Aneurysmal subarachnoid hemorrhage (SAH) is a worldwide health burden with high fatality and permanent disability rates.
Subarachnoid hemorrhage most commonly presents as a severe headache most often described by the patient as “This is the worst headache of my life. An SAH headache is most often associated with nausea, vomiting, neck rigidity, and photophobia.
There are many complications to SAH including Neurogenic Pulmonary Edema, myocardic complications and vasospasm.
Angiographic vasospasm-induced ischemia has been regarded as a target for therapeutic management of DCI, therefore a deep understanding of the Pathogenesis of Cerebral Vasospasm Following Aneurysmal Subarachnoid Hemorrhage is a mandatory in dealing with Delayed Cerebral Ischemia.
The severity of SAH is clinically assessed and graded using either the Hunt and Hess classification or the World Federation of Neurosurgeons Scale (WFNS).
The ultimate goal in the treatment of cerebral vasospasm after subarachnoid hemorrhage is to avoid DIND (Delayed ischemic neurological deficit) by reducing ICP, optimizing the rate of cerebral oxygen demand, and improving cerebral blood flow. Given these goals, early aneurysm treatment and ventriculostomy placement for patients with elevated intracranial pressure is a necessity. Early aneurysm treatment allows the treatment team to be more aggressive with further vasospasm treatment over the course of care.
During the period between April 2017 and May 2018, 120 patients presented with SAH due to a ruptured intracranial aneurysm to the neurosurgery department of Alexandria University Hospital. Among them 30 patients were fitting the criteria and had findings compatible with symptomatic cerebral vasospasm.
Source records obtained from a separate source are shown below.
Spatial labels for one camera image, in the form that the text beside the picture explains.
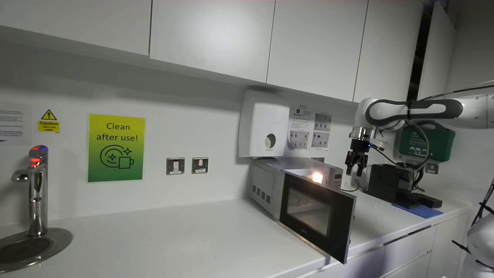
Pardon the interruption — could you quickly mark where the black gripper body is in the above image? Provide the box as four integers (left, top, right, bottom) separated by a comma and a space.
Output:
347, 136, 373, 162

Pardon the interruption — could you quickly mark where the black microwave door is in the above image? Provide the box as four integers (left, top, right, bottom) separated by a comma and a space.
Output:
277, 170, 358, 266

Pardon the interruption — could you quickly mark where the white upper cabinet door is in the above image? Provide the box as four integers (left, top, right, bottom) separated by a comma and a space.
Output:
415, 0, 456, 99
0, 0, 154, 57
351, 0, 426, 105
148, 0, 277, 85
265, 0, 370, 103

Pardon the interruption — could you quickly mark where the black coffee machine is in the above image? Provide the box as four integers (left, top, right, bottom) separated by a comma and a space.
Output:
365, 162, 415, 204

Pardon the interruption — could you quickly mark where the small socket photo sheet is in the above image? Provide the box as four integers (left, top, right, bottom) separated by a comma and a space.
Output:
313, 111, 333, 131
310, 130, 331, 150

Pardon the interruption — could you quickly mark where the white instruction sheet with logo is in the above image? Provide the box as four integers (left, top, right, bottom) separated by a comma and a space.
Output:
287, 103, 316, 151

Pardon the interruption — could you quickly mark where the blue mat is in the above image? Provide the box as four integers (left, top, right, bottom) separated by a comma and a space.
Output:
392, 199, 444, 221

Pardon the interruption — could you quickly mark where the black flat stand base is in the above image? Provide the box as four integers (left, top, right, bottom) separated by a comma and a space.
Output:
402, 190, 444, 210

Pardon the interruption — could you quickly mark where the green first aid box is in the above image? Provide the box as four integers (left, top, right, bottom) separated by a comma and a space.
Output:
393, 119, 456, 164

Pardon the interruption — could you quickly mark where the white base cabinet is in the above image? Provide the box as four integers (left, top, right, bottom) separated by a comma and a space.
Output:
291, 210, 472, 278

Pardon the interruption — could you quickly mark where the white paper towel dispenser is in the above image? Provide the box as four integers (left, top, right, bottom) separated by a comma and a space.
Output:
236, 90, 291, 162

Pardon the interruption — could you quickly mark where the green clean after use poster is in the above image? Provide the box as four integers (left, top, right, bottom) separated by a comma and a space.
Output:
86, 113, 146, 184

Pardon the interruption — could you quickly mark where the yellow warning sign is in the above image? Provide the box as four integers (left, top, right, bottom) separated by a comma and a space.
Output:
35, 106, 61, 136

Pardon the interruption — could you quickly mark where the chrome hot water tap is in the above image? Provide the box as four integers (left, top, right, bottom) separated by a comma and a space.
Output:
10, 144, 50, 239

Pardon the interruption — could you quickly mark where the round metal drip tray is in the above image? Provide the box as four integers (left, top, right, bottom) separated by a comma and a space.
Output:
0, 227, 74, 275

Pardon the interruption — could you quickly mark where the white text notice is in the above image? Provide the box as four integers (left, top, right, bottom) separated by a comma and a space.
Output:
0, 103, 33, 147
Therefore, these patients underwent cerebral angiography for intra-arterial nimodipine treatment.
Informed consent was taken from every patient. Detailed history, complete neurological examinations were obtained from patients. Neuroimaging was obtained according to the situation.
In the neurosurgical intensive care unit, standard medical management included preventive, well-monitored hypertensive, hypervolemic, and hemodilution (triple-H) therapy maximized to the point of elevating systolic arterial pressure to 150 –170 mm Hg. Triple-H therapy was implemented upon admission. All patients received intravenous nimodipine (Nimotop, Bayer AG, Leverkusen, Germany) with a dose of 2 mg of nimodipine per hour by means of continuous infusion beginning when the diagnosis of aneurysmal SAH was established. This treatment was continued until the 21st day in patients developing vasospasm. The drug was temporarily suspended only if refractory hypotension developed.
Arterial blood pressure, central venous pressures were measured continuously in all patients.
Thirty endovascular treatments were performed in 30 patients (10 female, 20 male) aged 40– 63 years. Patients experienced symptomatic vasospasm from day 4 through day 15 after SAH (mean number of days after SAH, 7.3 days).
Vasospasm was assessed subjectively by two consultant’s neurosurgeons. Spasm was graded as mild when arterial narrowing was 25%, moderate when 25– 50% constriction was present and severe when narrowing was 50%.